Collected data entries

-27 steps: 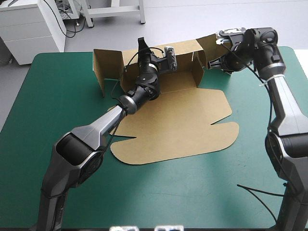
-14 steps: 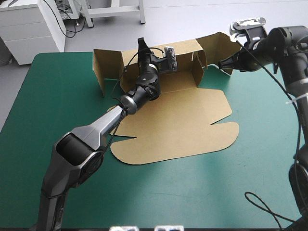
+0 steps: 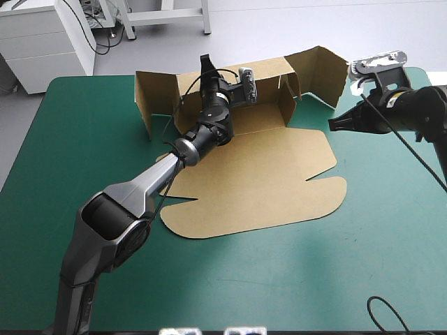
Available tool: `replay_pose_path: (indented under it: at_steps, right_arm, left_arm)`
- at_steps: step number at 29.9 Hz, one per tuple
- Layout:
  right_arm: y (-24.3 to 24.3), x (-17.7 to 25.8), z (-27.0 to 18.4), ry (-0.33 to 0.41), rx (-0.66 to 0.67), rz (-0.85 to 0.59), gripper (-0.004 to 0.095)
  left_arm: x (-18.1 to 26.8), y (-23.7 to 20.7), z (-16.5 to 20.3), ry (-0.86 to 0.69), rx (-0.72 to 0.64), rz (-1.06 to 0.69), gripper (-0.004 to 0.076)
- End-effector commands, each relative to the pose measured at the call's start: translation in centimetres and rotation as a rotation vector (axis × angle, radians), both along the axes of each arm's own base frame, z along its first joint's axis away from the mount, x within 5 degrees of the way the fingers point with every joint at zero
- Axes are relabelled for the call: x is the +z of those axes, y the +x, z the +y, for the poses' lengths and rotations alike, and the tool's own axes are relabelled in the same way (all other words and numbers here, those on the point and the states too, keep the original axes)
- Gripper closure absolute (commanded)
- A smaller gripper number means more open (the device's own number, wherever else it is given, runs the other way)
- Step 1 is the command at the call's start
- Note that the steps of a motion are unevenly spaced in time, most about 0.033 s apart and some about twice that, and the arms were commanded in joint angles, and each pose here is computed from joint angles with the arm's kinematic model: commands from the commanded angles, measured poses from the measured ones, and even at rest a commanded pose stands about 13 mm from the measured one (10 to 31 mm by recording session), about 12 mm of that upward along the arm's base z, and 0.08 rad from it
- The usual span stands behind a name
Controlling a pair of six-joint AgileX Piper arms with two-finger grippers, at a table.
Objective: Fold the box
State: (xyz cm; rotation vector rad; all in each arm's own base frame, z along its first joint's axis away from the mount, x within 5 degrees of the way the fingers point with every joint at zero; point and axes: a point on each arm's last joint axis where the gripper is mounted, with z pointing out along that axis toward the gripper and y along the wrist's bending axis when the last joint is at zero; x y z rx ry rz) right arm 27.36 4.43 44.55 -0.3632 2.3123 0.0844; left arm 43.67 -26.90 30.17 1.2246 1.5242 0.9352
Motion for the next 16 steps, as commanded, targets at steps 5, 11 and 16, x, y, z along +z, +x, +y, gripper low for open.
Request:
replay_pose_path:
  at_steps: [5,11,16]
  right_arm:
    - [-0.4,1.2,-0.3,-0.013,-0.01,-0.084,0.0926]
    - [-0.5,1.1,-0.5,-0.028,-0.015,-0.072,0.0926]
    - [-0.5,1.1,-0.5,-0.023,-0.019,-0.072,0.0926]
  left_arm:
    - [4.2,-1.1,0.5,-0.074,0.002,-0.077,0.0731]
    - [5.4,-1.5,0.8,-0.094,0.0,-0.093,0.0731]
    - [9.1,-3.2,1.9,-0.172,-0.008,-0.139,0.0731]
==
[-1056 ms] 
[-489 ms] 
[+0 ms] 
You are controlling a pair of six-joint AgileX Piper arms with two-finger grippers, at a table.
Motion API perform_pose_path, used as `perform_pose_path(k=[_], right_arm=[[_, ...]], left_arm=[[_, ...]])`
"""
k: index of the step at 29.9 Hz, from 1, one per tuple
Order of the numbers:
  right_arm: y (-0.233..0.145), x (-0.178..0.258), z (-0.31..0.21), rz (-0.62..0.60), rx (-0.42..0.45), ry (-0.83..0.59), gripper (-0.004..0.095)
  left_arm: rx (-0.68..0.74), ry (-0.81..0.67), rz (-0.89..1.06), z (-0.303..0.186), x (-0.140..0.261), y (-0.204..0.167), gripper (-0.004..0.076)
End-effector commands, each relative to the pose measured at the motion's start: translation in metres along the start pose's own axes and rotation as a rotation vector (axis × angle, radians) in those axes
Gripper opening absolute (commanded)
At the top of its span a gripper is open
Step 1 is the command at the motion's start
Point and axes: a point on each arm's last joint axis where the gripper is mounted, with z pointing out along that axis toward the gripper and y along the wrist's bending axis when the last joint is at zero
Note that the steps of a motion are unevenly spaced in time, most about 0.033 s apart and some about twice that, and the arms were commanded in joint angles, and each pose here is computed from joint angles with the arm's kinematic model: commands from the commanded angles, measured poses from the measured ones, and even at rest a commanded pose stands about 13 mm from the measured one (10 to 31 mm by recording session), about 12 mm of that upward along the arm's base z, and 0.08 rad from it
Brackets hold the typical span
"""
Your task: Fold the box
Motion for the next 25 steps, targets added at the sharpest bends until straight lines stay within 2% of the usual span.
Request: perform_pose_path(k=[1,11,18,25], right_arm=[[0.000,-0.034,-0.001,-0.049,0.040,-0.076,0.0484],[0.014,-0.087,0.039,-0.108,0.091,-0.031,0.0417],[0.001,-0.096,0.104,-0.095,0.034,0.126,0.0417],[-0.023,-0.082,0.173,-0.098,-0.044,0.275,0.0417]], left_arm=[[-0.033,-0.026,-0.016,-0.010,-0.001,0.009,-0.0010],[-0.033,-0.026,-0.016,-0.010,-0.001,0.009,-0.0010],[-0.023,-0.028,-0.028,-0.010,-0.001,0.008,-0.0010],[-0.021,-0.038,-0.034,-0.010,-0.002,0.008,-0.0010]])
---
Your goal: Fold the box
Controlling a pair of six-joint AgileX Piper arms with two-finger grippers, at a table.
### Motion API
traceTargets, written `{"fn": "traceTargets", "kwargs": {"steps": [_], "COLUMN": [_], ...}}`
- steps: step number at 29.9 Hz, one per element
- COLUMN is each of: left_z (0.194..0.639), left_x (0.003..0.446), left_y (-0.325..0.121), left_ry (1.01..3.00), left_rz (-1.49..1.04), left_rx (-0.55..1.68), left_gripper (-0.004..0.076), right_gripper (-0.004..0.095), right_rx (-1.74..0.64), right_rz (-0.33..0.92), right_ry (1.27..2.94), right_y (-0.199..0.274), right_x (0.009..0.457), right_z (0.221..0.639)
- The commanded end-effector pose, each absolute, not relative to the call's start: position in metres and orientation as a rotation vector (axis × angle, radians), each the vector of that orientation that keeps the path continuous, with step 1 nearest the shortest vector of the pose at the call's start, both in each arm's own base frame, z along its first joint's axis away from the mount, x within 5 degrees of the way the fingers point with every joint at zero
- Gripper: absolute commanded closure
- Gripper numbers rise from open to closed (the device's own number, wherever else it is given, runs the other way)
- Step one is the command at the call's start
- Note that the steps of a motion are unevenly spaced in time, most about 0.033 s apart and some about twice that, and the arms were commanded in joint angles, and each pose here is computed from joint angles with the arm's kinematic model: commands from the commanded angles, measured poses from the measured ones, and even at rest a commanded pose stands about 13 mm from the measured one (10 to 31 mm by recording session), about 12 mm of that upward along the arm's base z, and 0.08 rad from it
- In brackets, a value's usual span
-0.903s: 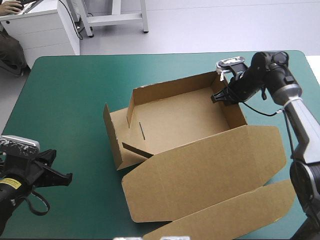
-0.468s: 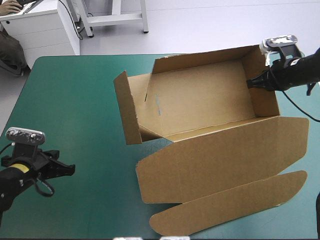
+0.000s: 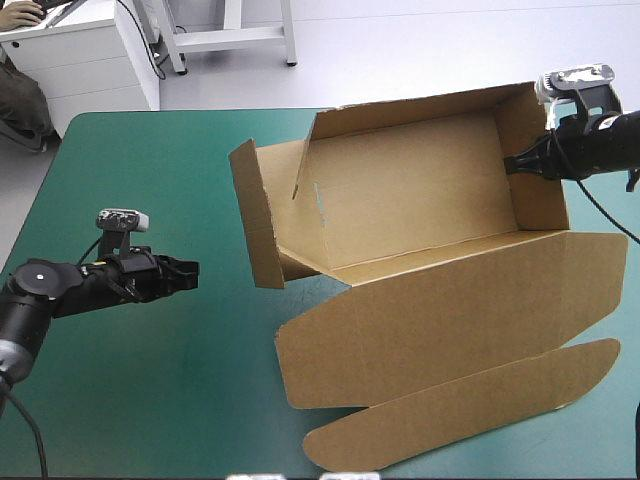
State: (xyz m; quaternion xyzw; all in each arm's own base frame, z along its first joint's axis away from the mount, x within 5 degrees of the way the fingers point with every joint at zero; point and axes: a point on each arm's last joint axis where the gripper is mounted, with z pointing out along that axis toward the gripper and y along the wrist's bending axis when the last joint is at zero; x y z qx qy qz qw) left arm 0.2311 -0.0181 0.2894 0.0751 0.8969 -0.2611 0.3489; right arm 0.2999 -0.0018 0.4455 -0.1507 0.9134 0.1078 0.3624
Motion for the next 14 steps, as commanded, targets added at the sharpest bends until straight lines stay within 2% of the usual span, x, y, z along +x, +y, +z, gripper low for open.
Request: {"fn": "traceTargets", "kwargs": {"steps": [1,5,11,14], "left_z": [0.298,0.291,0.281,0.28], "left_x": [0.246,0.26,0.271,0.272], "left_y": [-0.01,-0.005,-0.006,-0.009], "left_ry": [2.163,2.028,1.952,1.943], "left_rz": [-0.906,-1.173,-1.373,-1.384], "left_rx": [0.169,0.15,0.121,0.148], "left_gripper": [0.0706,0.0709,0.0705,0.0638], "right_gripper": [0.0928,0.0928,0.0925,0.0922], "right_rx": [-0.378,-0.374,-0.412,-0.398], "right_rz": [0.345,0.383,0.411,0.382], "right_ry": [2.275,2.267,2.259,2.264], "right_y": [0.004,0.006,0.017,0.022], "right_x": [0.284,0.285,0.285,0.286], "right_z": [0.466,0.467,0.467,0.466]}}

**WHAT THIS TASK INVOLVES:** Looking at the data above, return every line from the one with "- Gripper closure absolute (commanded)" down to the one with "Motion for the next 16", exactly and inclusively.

**RESULT:**
- Gripper closure absolute (commanded)
- A smaller gripper number means more open (the device's own number, wherever else it is given, runs the other way)
- Step 1 is the command at the call's start
- Note that the steps of a motion are unevenly spaced in time, most about 0.033 s apart and some about twice that, and the arms were commanded in joint angles, and each pose here is computed from joint angles with the arm's kinematic model: commands from the commanded angles, measured poses from the measured ones, and even at rest a commanded pose stands about 13 mm from the measured one (10 to 31 mm by recording session), about 12 mm of that upward along the arm's base z, and 0.08 rad from it
- The usual span stands behind a name
Controlling a pair of six-joint AgileX Piper arms with two-finger grippers, at a table.
Objective: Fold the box
State: (xyz cm; rotation vector rad; all in each arm's own base frame, z along its first joint's axis away from the mount, x within 5 degrees of the way the fingers point with every joint at zero; point and axes: a point on each arm's last joint axis where the gripper is mounted, with z pointing out along that axis toward the gripper and y along the wrist's bending axis when the last joint is at zero; x y z rx ry rz) right arm 27.36 4.43 44.55 -0.3632 2.3123 0.0844; left arm 43.67 -26.90 30.17 1.2246 1.5242 0.9352
Motion for the next 16 steps, as commanded, targets at steps 5, 11 and 16, x, y, z along +z, +x, +y, gripper low for open.

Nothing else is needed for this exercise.